Nonallelic meiotic recombination between low-copy dispersed repeats is frequent and generates reciprocal chromosome rearrangements that are generally deleterious. For example, copy-number variants resulting from the reciprocal deletion and duplication products of nonallelic recombination are associated with dozens of recurrent human disorders (Stankiewicz and Lupski 2002; Shaw and Lupski 2004; Sharp et al. 2005; Turner et al. 2008; Abyzov et al. 2015; Martin et al. 2015). These include hereditary neuropathy with liability to pressure palsies and Charcot–Marie–Tooth disease type 1A (Chance et al. 1994), Prader–Willi syndrome/Angelman syndrome and 15q11q13 duplication (Long et al. 1998), velocardiofacial syndrome and dup22(q11.2q11.2) (Edelmann et al. 1999a), Smith–Magenis syndrome and Potocki–Lupski syndrome (Potocki et al. 2000), and Williams–Beuren syndrome and dup7(q11.23) (Somerville et al. 2005). Other rearrangements, such as translocations, may create gene imbalances that are incompatible with fetal development, as seen for most aneuploidies. Thus, selection for higher crossover rates to enhance the fidelity of meiotic chromosome segregation may be countered by selection to preserve genomic stability.

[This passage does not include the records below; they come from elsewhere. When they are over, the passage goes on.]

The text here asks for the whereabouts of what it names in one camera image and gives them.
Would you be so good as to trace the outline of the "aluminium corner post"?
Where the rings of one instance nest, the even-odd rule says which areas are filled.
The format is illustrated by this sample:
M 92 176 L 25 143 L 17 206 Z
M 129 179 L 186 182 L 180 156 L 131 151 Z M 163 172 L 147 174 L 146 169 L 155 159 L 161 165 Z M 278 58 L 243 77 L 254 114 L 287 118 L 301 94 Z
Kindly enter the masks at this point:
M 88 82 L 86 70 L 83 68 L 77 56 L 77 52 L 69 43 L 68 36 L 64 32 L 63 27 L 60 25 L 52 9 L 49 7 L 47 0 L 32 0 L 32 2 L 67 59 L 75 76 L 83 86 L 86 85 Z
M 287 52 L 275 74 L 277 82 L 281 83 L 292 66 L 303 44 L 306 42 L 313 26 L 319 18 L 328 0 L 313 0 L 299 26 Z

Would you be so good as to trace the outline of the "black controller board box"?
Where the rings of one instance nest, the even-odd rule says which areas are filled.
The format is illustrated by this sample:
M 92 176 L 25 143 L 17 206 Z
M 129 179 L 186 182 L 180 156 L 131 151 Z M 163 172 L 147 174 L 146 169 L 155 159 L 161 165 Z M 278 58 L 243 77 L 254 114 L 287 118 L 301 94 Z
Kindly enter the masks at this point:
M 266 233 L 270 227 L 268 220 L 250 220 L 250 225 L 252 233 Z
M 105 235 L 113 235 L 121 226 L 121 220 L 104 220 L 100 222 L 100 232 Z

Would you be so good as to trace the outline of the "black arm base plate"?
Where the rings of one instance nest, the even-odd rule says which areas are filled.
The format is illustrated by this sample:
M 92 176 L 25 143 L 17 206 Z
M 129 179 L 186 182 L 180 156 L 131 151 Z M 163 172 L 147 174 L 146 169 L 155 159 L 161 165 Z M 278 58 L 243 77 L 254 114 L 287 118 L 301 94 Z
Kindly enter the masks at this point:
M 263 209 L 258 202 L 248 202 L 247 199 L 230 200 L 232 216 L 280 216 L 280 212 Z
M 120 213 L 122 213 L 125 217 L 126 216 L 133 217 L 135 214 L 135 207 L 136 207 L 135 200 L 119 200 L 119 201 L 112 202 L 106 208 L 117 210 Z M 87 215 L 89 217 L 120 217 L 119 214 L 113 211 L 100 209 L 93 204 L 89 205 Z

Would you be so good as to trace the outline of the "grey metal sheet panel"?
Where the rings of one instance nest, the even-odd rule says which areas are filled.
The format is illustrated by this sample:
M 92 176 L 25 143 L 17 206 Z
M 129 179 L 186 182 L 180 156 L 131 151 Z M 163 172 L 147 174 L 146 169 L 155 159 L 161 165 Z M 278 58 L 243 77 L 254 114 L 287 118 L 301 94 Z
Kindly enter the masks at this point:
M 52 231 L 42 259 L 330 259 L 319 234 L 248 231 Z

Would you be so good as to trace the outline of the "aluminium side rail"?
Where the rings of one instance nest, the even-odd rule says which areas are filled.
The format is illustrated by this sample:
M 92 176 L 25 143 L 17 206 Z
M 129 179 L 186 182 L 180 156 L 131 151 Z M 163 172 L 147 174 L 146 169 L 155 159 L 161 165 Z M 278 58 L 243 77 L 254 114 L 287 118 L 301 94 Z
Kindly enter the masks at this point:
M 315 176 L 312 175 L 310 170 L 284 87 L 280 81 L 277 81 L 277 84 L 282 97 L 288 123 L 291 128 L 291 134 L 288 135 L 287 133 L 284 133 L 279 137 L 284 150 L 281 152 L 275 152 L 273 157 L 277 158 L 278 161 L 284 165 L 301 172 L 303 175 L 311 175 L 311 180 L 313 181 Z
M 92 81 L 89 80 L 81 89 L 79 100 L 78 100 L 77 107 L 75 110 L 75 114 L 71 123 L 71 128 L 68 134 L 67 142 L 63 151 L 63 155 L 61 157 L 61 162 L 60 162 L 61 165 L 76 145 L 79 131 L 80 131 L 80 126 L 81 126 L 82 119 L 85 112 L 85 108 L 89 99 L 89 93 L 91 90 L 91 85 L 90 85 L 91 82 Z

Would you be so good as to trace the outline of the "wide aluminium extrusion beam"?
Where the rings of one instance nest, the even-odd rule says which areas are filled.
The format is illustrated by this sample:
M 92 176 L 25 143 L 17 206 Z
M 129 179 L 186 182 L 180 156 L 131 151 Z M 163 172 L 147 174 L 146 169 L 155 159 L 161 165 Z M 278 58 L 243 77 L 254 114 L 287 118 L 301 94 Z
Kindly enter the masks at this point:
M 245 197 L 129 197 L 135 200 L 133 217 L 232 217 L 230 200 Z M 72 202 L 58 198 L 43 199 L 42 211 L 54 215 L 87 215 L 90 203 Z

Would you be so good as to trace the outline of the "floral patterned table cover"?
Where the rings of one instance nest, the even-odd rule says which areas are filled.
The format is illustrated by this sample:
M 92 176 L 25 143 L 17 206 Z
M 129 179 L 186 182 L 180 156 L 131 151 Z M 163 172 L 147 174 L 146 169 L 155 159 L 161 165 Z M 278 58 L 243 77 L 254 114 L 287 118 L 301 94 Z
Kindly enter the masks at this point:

Defective Recombination and Infertility

Meiotic recombination represents a huge mutational target and variants of recombination genes are likely to contribute to infertility. However, infertility defies conventional pedigree-based genetic analysis. A number of variants in recombination genes have been identified in infertile individuals, but causal relationships have proven hard to establish (e.g., Miyamoto et al. 2003, 2008, 2012; Stouffs et al. 2005; Martinez et al. 2007; Hikiba et al. 2008; Xu et al. 2010; Ji et al. 2012; Ghalkhani et al. 2014; Llano et al. 2014; Sazegari et al. 2014). However, a recent survey of azoospermic men revealed that 1% carried mutations in the X-linked TEX11 gene (encoding the Zip4 ortholog) and causality could be confirmed by functional analysis in the mouse (Yang et al. 2015). Thus, rare and spontaneously arising mutations in meiotic recombination genes are likely to be a significant factor for human infertility.

CONCLUDING REMARKS

The centrality to sexual reproduction and heredity places meiotic recombination at the forefront of biological research. Many pressing and outstanding questions remain. For example: why does DSB formation require a dozen or more accessory proteins; how are elastic DNA interactions bolstered to bring homologs into close juxtaposition; how is recombination functionally integrated with chromosome morphogenesis and the progression of meiotic prophase; how are crossover sites selected and how is exchange implemented with high efficiency at these sites; why do crossover numbers tend to be minimized and what conditions might select for altered recombination rates; why is recombination less well regulated in human females; and what contribution does defective recombination make to human infertility? Despite intrinsic challenges to studying meiosis, the advances made in recent years, highlighted here and in the associated collection of reviews (Subramanian and Hochwagen 2014; Brown and Bishop 2015; Herbert et al. 2015; Lam and Keeney 2015; Székvölgyi et al. 2015; Zickler and Kleckner 2015), promise rapid progress toward answering these and other important questions.